Lexipedia

Meyer Thérèse · Nationalrat · 2002-04-17

Meyer Thérèse · Nationalrat · Freiburg · Christlichdemokratische Fraktion · 2002-04-17

Wortprotokoll

Malgré toute l'estime que je porte à M. Eggly, je ne suis pas d'accord avec lui. Si nous avons décidé de légiférer au plan fédéral sur cette question, c'est parce que la nécessité forte et l'urgence ont été reconnues vis-à-vis de la pénurie de places d'accueil extrascolaire et pour la petite enfance. M. Eggly, dont je respecte absolument la réflexion, veut mettre un palier supplémentaire - dont on est coutumier, j'en conviens - entre la Confédération et ceux qui seraient les bénéficiaires selon la loi que nous vous proposons. C'est lourd, trop lourd. Ce palier exigerait même que les cantons aient une politique en la matière, et beaucoup n'en ont pas encore; il leur demanderait éventuellement de prévoir même une couverture des besoins; tous instruments très lourds. Bien sûr, cela pourrait convenir aux cantons-villes, mais pour le pays tout entier, ce palier supplémentaire risquerait de couper non seulement les ailes, mais aussi la tête du projet.
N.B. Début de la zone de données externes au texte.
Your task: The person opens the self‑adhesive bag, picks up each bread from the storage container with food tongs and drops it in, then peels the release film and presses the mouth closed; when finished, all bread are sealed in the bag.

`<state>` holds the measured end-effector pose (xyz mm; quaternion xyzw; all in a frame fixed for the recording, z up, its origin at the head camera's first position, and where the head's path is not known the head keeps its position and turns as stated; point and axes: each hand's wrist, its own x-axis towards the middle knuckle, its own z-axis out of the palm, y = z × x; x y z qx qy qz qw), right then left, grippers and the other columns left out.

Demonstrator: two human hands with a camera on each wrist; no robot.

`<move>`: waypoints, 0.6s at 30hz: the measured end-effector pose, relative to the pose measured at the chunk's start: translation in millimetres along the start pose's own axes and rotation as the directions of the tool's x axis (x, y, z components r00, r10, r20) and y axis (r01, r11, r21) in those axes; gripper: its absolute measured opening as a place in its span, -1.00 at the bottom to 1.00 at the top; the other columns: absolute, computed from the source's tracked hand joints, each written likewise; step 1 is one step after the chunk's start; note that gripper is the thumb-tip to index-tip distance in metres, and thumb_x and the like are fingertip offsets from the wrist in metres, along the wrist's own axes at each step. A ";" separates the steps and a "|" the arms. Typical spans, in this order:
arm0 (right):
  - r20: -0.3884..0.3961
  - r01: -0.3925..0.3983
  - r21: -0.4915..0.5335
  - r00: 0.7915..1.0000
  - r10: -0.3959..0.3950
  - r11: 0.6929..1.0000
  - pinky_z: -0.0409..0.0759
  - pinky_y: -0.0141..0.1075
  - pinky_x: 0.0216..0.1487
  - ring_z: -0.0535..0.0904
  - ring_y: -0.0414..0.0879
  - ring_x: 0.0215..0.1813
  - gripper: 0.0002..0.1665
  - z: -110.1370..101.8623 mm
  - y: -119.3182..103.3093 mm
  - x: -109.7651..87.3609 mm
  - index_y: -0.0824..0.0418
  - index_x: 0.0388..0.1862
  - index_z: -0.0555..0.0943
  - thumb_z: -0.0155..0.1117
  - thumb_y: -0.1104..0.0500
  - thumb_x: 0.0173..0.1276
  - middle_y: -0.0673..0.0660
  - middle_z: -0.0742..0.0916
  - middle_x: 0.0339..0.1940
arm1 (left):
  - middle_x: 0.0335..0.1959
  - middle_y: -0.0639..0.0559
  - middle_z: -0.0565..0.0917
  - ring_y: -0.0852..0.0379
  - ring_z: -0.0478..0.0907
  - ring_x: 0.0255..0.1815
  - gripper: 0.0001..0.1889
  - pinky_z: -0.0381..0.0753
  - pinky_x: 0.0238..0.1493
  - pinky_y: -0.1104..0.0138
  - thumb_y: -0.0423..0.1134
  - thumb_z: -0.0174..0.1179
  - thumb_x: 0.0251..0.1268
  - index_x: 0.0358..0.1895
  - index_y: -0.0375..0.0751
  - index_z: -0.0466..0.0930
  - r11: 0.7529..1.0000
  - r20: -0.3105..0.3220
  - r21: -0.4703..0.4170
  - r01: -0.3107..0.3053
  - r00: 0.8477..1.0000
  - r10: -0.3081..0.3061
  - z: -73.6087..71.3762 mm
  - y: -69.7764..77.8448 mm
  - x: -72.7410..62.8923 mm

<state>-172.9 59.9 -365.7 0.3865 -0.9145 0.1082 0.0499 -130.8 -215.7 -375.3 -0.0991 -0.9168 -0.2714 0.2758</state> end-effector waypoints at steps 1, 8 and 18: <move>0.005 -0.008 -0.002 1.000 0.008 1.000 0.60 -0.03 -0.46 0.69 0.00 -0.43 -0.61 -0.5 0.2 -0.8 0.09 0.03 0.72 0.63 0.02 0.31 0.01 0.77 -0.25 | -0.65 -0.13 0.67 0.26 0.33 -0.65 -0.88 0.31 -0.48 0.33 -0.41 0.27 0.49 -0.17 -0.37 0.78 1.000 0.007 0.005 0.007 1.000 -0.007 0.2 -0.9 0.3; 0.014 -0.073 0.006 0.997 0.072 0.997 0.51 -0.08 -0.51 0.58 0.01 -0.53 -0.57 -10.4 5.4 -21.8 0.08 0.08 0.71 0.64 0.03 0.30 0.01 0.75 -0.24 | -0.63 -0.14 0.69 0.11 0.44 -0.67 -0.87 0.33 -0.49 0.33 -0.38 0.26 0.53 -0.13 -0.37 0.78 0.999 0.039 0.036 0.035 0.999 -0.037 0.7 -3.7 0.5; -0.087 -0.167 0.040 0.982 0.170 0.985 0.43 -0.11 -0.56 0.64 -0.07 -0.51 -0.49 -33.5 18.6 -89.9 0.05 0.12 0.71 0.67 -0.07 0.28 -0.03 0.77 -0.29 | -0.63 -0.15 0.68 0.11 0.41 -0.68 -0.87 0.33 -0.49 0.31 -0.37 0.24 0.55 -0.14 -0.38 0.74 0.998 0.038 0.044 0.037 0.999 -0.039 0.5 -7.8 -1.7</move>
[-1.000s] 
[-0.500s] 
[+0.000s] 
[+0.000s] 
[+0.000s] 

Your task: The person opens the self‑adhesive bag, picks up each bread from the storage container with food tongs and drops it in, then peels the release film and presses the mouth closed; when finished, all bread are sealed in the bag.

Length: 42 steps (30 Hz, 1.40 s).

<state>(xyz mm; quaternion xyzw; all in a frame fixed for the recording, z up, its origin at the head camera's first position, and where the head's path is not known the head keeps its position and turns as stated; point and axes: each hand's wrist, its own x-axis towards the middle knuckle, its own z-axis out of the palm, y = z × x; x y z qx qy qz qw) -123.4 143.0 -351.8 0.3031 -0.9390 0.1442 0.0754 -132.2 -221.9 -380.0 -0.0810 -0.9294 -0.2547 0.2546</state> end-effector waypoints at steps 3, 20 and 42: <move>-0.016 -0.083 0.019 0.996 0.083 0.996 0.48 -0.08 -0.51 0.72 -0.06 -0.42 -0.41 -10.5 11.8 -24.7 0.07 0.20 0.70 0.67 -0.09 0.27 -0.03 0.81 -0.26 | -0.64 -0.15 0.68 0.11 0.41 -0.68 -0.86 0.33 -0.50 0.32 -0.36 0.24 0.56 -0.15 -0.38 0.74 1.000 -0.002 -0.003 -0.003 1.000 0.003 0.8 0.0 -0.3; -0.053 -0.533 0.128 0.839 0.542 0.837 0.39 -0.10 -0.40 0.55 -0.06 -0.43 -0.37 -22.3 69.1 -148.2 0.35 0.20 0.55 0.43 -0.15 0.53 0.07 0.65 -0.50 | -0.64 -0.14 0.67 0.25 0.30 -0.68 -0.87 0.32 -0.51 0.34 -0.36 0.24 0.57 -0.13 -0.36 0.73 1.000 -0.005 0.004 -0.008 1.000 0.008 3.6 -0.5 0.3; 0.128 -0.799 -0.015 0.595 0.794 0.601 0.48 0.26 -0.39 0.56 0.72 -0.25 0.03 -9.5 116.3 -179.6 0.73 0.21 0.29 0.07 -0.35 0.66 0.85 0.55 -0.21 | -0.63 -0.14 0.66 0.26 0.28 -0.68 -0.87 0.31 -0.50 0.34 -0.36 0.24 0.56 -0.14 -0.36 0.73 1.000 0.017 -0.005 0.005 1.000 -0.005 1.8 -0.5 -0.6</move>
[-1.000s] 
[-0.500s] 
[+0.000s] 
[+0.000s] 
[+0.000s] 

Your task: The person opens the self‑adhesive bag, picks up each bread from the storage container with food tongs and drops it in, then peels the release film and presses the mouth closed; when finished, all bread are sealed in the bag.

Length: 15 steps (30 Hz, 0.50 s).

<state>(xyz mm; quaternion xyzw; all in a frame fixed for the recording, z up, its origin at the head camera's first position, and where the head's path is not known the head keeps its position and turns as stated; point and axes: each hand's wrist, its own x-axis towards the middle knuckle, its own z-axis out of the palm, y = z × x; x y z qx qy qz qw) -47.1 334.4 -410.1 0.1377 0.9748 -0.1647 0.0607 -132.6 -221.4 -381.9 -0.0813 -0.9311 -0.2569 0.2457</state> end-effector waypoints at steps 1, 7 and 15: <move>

La loi demande un préavis aux cantons, et le préavis donné par le canton montre sa responsabilité. Pour donner le feu vert aux propositions de subventionnements, le canton devra déjà vérifier que le projet est bon, qu'il est viable, que son financement est assuré et il devra aussi vérifier sa qualité. Nous ne pouvons suivre les arguments pertinents de M. Eggly, parce que nous voulons vraiment une loi souple. Il y a un besoin avéré de donner une incitation à la création de places de travail dans ce pays, et il ne faut pas décourager les personnes entreprenantes dans ce domaine. J'ai un peu d'expérience, j'ai travaillé au plan communal et cantonal, et je vois dans la réalité comment s'élabore un projet. Une fois que le projet est élaboré, il faut pouvoir aller de l'avant, avoir l'aval du canton et que la Confédération puisse allouer des moyens pour que des places d'accueil pour les enfants soient créées.

Je crois que nous devons maintenant vraiment accepter ce projet de loi, tel qu'il a été présenté par la commission, pour pouvoir atteindre l'objectif que ce projet s'est fixé, sous peine, comme je l'ai dit, de lui couper la tête.